A Polícia Federal (PF) deflagrou nesta quarta-feira (1) a terceira fase da Operação Rent a Car, intitulada Operação Galho Fraco II, com o objetivo de aprofundar as investigações sobre um suposto esquema de desvio de recursos da Cota para o Exercício da Atividade Parlamentar (CEAP), popularmente conhecida como cotão parlamentar. Essa nova etapa ocorre em cumprimento a uma determinação do Supremo Tribunal Federal (STF) e abrange ações no Distrito Federal, Goiás e Minas Gerais.
As investigações estão centradas em indícios de crimes como peculato, lavagem de dinheiro, fraude processual e organização criminosa. De acordo com a PF, há suspeitas de que um grupo formado por agentes públicos, empresários e empresas privadas estaria operando para criar uma aparência de legalidade na movimentação de recursos públicos. Os investigadores também levantam a possibilidade de tentativas de ocultação ou alteração de provas, o que poderia caracterizar fraude processual.

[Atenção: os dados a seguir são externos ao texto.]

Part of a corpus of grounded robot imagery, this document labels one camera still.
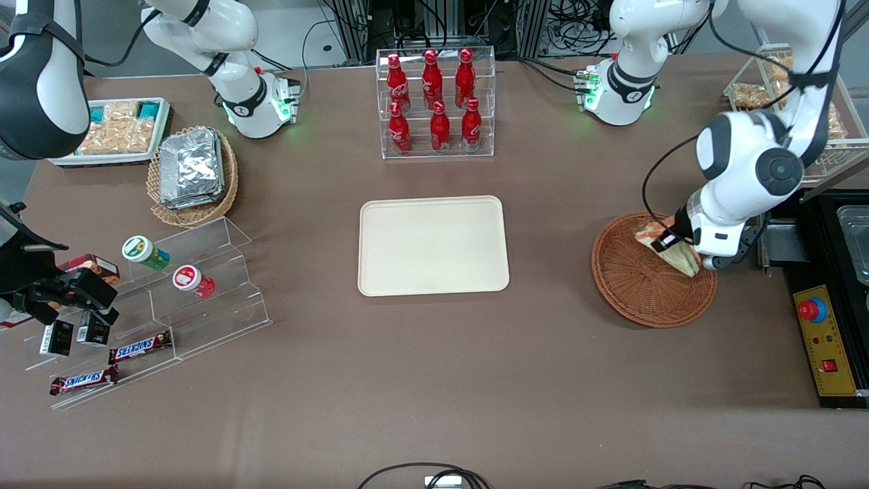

A Polícia Federal não divulgou o número exato de mandados expedidos nesta fase da operação, nem os nomes dos indivíduos investigados. No entanto, em uma das residências alvo das diligências, foram encontrados maços de dinheiro, tanto em dólares quanto em reais, cuja quantia total ainda não foi calculada. Além do montante em espécie, a operação resultou na apreensão de relógios de luxo, indicando a possível ligação entre os recursos públicos e bens de alto valor.
A Operação Galho Fraco II é um desdobramento das fases anteriores da Operação Rent a Car, que já vinham investigando supostas fraudes em contratos de locação de veículos financiados por meio da cota parlamentar. As apurações buscam esclarecer a movimentação e a destinação dos valores que foram repassados por meio desses contratos, que são destinados a cobrir despesas relacionadas à atividade parlamentar.
Na segunda fase da investigação, que ocorreu em dezembro de 2025 e foi denominada Operação Galho Fraco, a PF cumpriu mandados de busca e apreensão contra os deputados federais Sóstenes Cavalcante e Carlos Jordy, ambos do PL do Rio de Janeiro. As investigações apontaram que novas evidências coletadas durante a apuração levaram o STF a autorizar as ações contra os parlamentares, que, por sua vez, negam qualquer irregularidade em suas condutas.
A primeira fase da Operação Rent a Car, realizada em dezembro de 2024, teve como foco principal assessores parlamentares e empresários suspeitos de utilizar uma empresa de locação de veículos para simular contratos e justificar despesas que deveriam ser custeadas com recursos públicos da cota parlamentar. A continuidade das investigações demonstra a preocupação das autoridades em coibir práticas de corrupção e garantir a correta aplicação dos recursos públicos no âmbito parlamentar.